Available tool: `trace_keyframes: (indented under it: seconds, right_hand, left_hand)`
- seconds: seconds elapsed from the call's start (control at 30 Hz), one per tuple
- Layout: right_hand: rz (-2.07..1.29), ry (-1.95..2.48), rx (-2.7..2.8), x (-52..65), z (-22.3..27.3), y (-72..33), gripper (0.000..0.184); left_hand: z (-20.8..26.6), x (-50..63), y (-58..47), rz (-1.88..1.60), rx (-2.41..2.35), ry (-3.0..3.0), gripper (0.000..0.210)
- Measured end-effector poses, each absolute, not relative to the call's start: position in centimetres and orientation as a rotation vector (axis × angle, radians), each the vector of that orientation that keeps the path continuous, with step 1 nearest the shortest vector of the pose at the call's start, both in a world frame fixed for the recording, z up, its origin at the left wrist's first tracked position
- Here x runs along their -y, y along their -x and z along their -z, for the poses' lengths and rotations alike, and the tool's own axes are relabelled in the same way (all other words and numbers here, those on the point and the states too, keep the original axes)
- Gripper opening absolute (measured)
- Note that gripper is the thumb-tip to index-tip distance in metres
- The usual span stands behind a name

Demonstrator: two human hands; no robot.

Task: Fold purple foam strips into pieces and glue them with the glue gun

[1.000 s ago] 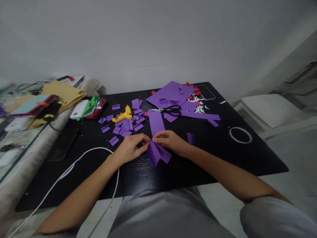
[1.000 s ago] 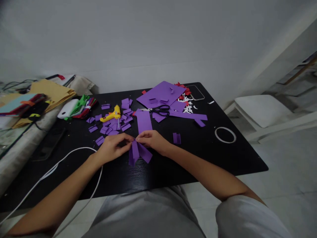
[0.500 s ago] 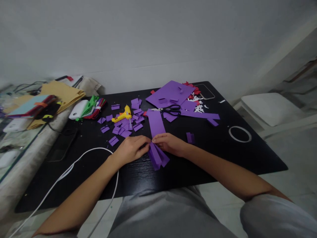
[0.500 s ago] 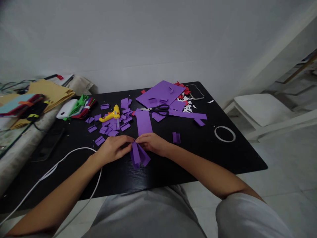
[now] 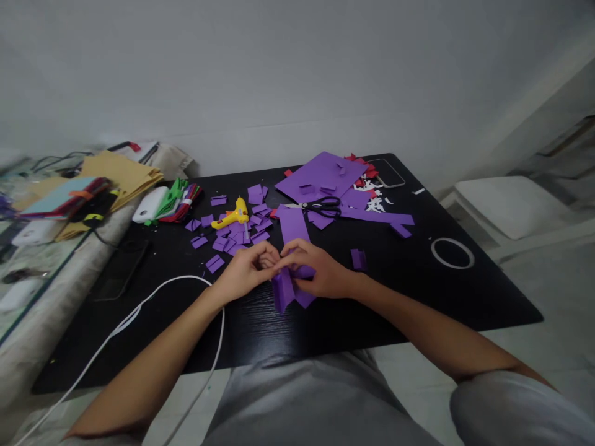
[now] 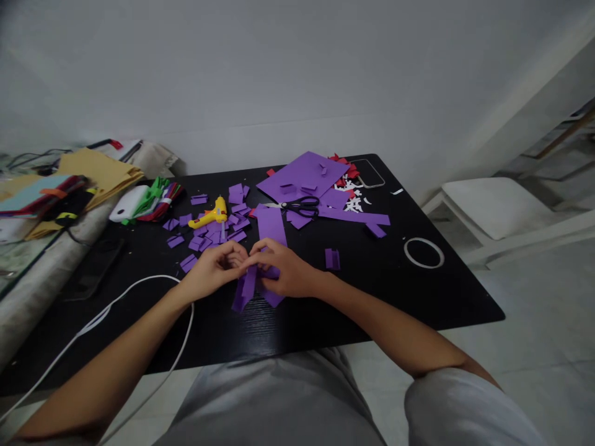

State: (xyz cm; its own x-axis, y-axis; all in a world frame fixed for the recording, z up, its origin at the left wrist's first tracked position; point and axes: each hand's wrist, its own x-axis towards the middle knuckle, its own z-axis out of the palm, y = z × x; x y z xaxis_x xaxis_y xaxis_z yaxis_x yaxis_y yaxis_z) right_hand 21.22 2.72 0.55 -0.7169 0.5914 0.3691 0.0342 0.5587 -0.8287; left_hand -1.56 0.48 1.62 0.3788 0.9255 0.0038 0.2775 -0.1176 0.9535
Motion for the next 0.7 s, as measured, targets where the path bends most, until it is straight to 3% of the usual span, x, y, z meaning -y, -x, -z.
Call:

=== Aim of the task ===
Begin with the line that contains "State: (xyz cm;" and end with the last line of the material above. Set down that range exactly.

=== Reply ===
State: (xyz cm; its own x-axis, y-axis; all in a world frame fixed for the recording, z up, its origin at the left wrist's first tracked position; point and axes: each hand's wrist, its own x-axis towards the middle knuckle, its own z-axis out of the palm, y = z × x; x y z xaxis_x xaxis_y xaxis_z yaxis_x yaxis_y yaxis_z) right_hand 21.22 2.72 0.55 -0.7169 0.5914 0.3691 0.0342 0.5587 -0.8287; left_hand -1.56 0.48 1.62 0.3788 0.9255 0.0038 0.2775 -0.1176 0.9535
Motion for the next 0.7 s, as measured, targets where the path bends most, until it is straight to 3% of the usual span, x, y, z meaning -y, -x, -z.
Call:

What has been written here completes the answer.